## Your goal
Write out each line from the data below that includes the word "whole".

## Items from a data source
^^^^^^^^

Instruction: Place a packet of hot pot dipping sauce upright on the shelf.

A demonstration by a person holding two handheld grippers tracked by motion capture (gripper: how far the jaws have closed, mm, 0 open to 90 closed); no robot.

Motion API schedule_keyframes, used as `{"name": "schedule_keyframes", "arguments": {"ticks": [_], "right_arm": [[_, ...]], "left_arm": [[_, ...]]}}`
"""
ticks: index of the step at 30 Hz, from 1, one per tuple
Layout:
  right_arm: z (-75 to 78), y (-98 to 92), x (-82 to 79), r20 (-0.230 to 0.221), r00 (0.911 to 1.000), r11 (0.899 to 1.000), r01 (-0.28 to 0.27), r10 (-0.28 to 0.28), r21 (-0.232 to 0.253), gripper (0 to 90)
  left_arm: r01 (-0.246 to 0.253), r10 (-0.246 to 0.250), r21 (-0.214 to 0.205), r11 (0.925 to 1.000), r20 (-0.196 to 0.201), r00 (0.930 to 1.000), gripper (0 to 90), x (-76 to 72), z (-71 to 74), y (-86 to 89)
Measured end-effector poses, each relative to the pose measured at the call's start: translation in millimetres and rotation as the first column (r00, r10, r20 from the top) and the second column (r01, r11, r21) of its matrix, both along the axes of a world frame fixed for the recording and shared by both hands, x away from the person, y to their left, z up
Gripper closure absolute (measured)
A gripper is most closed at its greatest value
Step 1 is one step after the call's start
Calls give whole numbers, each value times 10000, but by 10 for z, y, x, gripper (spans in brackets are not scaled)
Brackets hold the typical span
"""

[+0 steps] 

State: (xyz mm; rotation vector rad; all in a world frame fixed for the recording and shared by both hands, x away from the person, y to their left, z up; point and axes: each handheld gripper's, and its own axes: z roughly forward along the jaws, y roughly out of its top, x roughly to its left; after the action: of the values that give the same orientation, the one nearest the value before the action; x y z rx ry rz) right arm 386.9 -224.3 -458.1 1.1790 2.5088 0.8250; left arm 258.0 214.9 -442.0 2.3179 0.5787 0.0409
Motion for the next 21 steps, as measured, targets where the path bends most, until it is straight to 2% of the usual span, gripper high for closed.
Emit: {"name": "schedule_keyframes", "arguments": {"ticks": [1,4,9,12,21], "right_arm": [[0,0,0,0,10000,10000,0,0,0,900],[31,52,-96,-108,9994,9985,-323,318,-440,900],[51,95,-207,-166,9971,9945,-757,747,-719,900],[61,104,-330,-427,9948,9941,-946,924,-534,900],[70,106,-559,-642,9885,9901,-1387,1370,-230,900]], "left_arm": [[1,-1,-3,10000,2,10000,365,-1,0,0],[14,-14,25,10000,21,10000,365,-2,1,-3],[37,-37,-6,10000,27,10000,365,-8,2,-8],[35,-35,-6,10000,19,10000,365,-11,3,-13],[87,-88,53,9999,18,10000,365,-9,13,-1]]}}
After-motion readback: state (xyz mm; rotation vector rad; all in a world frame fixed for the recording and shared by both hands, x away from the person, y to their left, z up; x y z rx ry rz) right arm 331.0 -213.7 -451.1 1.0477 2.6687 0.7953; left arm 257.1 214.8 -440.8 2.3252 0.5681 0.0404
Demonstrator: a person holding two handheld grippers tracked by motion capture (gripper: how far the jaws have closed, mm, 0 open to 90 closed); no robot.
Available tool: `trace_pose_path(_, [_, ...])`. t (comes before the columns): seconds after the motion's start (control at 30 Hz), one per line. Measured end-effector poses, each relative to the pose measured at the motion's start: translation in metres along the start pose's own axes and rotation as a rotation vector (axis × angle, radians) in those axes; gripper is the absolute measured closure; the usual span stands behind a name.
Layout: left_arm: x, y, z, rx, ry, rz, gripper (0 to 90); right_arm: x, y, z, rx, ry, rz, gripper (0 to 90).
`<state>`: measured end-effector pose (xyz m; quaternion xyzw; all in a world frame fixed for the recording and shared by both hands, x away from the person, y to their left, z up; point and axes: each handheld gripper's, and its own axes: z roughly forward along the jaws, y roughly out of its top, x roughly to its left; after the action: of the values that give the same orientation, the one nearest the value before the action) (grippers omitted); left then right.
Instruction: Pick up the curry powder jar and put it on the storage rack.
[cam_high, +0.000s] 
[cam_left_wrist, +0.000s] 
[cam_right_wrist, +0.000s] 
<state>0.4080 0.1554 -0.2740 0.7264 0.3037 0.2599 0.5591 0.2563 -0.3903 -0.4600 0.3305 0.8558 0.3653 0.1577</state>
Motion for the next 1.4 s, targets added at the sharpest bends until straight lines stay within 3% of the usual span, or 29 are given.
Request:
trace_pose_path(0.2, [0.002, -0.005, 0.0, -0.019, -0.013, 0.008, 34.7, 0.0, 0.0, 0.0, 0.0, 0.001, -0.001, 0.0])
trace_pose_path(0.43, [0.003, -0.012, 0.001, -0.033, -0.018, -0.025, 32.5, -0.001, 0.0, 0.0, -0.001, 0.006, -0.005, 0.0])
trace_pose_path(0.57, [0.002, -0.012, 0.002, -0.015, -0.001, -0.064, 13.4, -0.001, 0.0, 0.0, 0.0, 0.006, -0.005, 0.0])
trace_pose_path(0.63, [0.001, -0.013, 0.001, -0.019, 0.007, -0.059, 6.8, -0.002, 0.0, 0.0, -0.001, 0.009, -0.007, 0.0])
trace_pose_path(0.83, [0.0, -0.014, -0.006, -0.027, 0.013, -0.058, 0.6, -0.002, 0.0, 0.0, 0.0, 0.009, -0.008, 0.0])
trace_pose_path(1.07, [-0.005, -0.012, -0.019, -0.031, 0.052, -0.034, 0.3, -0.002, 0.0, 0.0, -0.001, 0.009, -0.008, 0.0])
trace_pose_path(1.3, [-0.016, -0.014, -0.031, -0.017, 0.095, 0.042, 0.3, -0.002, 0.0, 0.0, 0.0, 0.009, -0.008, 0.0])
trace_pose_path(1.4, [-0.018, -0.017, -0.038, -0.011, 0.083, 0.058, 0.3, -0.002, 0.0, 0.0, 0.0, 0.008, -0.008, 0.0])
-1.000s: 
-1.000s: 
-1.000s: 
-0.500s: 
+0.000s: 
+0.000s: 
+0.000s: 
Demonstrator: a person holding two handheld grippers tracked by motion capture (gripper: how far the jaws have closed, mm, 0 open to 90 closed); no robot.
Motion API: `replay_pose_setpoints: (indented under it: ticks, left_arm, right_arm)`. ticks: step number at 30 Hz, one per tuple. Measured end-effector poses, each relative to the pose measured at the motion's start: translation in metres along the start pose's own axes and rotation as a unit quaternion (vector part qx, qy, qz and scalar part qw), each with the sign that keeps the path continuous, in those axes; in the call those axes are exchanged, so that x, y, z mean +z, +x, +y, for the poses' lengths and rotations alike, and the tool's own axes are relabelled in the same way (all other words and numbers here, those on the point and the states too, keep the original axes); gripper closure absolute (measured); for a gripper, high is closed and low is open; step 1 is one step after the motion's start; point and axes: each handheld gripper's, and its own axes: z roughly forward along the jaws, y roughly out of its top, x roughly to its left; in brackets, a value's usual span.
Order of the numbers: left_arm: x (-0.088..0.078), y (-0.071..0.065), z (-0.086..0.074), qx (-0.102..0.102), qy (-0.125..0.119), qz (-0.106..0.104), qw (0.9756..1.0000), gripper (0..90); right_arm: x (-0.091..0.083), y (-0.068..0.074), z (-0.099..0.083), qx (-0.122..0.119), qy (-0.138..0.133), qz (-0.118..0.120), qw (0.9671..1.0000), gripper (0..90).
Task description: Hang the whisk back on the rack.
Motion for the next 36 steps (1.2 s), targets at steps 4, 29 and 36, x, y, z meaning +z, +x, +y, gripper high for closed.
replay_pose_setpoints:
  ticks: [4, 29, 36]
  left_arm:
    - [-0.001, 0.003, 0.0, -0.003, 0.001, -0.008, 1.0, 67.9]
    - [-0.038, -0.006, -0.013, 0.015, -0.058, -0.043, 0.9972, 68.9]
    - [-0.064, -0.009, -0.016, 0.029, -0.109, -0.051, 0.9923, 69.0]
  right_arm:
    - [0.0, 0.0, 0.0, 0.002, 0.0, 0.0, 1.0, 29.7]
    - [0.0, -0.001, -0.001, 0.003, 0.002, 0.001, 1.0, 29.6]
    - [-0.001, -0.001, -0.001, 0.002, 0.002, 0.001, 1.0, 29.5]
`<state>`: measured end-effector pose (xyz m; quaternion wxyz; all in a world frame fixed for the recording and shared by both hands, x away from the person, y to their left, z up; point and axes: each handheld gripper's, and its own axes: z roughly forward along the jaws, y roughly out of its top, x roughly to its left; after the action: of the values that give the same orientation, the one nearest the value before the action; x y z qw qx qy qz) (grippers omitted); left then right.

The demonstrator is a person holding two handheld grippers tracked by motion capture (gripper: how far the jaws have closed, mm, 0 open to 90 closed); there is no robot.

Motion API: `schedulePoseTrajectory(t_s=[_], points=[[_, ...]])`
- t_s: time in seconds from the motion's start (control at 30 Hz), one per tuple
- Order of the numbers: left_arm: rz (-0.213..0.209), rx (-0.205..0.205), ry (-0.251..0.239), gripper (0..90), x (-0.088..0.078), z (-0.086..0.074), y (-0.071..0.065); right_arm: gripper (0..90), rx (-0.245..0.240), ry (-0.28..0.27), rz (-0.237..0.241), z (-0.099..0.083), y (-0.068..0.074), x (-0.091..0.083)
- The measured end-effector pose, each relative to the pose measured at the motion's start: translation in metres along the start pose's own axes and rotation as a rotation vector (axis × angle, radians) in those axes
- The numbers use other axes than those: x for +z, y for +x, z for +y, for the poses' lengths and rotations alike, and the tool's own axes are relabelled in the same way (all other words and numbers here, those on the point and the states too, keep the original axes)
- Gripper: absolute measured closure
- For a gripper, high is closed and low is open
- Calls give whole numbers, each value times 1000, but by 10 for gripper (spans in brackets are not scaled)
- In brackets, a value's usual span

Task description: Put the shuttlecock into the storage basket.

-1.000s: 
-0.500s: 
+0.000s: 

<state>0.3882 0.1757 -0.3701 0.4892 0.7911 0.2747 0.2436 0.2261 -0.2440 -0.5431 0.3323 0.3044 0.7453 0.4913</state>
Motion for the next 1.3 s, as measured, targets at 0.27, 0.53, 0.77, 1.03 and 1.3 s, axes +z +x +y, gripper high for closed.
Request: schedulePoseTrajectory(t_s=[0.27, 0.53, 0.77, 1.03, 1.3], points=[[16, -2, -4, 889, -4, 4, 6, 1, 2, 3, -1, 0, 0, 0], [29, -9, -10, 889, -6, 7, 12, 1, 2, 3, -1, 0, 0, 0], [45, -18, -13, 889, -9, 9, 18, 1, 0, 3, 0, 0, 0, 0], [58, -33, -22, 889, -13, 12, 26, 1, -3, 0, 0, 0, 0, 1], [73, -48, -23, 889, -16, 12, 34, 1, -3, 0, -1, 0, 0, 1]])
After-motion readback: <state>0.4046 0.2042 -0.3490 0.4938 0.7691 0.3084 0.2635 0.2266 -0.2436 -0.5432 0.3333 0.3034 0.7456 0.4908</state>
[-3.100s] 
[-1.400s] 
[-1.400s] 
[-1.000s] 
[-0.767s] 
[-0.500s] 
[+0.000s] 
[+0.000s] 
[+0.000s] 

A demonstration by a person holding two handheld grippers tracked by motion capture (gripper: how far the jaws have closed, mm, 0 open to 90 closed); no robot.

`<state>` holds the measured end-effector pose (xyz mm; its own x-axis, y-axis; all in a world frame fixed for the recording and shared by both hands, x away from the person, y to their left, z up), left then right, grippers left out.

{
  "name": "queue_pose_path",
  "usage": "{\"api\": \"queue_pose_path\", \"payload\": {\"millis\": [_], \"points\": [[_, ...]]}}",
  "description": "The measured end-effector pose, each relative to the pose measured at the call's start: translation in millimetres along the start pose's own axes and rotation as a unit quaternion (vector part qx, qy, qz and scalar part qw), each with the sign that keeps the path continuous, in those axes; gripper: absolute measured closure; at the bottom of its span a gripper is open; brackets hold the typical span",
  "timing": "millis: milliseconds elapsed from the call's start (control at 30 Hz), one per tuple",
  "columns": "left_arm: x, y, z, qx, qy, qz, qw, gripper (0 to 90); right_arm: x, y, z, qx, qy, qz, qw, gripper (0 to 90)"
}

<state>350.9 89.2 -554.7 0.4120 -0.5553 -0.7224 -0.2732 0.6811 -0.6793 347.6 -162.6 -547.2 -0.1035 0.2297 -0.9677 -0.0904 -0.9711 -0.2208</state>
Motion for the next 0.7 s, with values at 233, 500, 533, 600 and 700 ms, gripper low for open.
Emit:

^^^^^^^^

## Exercise response
Calls give whole numbers, each value times 10000, but by 10 for z, y, x, gripper (spans in brackets are not scaled)
- Calls give whole numbers, each value times 1000, but by 10 for gripper (spans in brackets are not scaled)

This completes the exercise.